_What is needed_
Only the lines from the one holding "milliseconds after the" to the end of the data should be echoed, exactly as they appear, minus the pictures.
• • • • • • •
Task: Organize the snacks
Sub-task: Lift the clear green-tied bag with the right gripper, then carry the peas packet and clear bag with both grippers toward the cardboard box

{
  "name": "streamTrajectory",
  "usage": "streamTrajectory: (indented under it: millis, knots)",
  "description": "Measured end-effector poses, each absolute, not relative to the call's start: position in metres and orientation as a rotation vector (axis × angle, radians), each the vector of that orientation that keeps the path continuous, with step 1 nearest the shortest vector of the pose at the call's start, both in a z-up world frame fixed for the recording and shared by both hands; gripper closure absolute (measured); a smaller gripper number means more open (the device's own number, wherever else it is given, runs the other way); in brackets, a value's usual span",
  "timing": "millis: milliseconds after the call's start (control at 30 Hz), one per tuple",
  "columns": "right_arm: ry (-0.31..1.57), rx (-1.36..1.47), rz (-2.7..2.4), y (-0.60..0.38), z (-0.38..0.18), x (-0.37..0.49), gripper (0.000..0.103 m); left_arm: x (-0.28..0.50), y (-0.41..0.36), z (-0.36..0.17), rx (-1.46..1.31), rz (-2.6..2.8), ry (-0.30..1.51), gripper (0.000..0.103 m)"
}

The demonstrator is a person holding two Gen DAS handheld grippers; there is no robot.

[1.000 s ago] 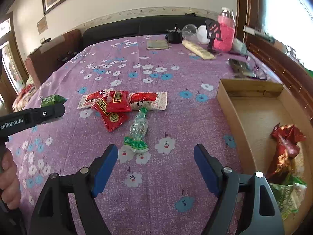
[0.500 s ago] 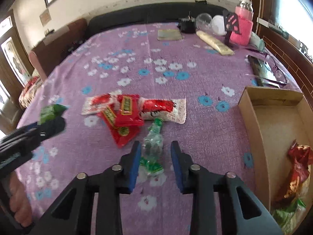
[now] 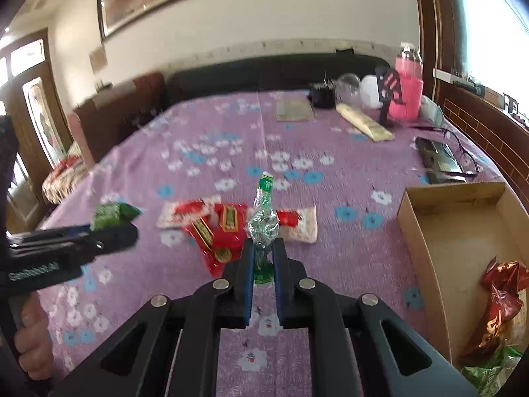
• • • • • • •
_Solution to this problem_
  "timing": "millis: milliseconds after the call's start (control at 30 Hz), one per tuple",
  "columns": "right_arm: ry (-0.31..1.57), rx (-1.36..1.47), rz (-2.7..2.4), y (-0.60..0.38), z (-0.38..0.18), x (-0.37..0.49), gripper (0.000..0.103 m); left_arm: x (-0.28..0.50), y (-0.41..0.36), z (-0.36..0.17), rx (-1.46..1.31), rz (-2.6..2.8), ry (-0.30..1.51), gripper (0.000..0.103 m)"
}

The demonstrator is a person holding two Gen DAS handheld grippers; there is no robot.

[1.000 s ago] 
[0.500 s ago] 
[now] 

That completes the answer.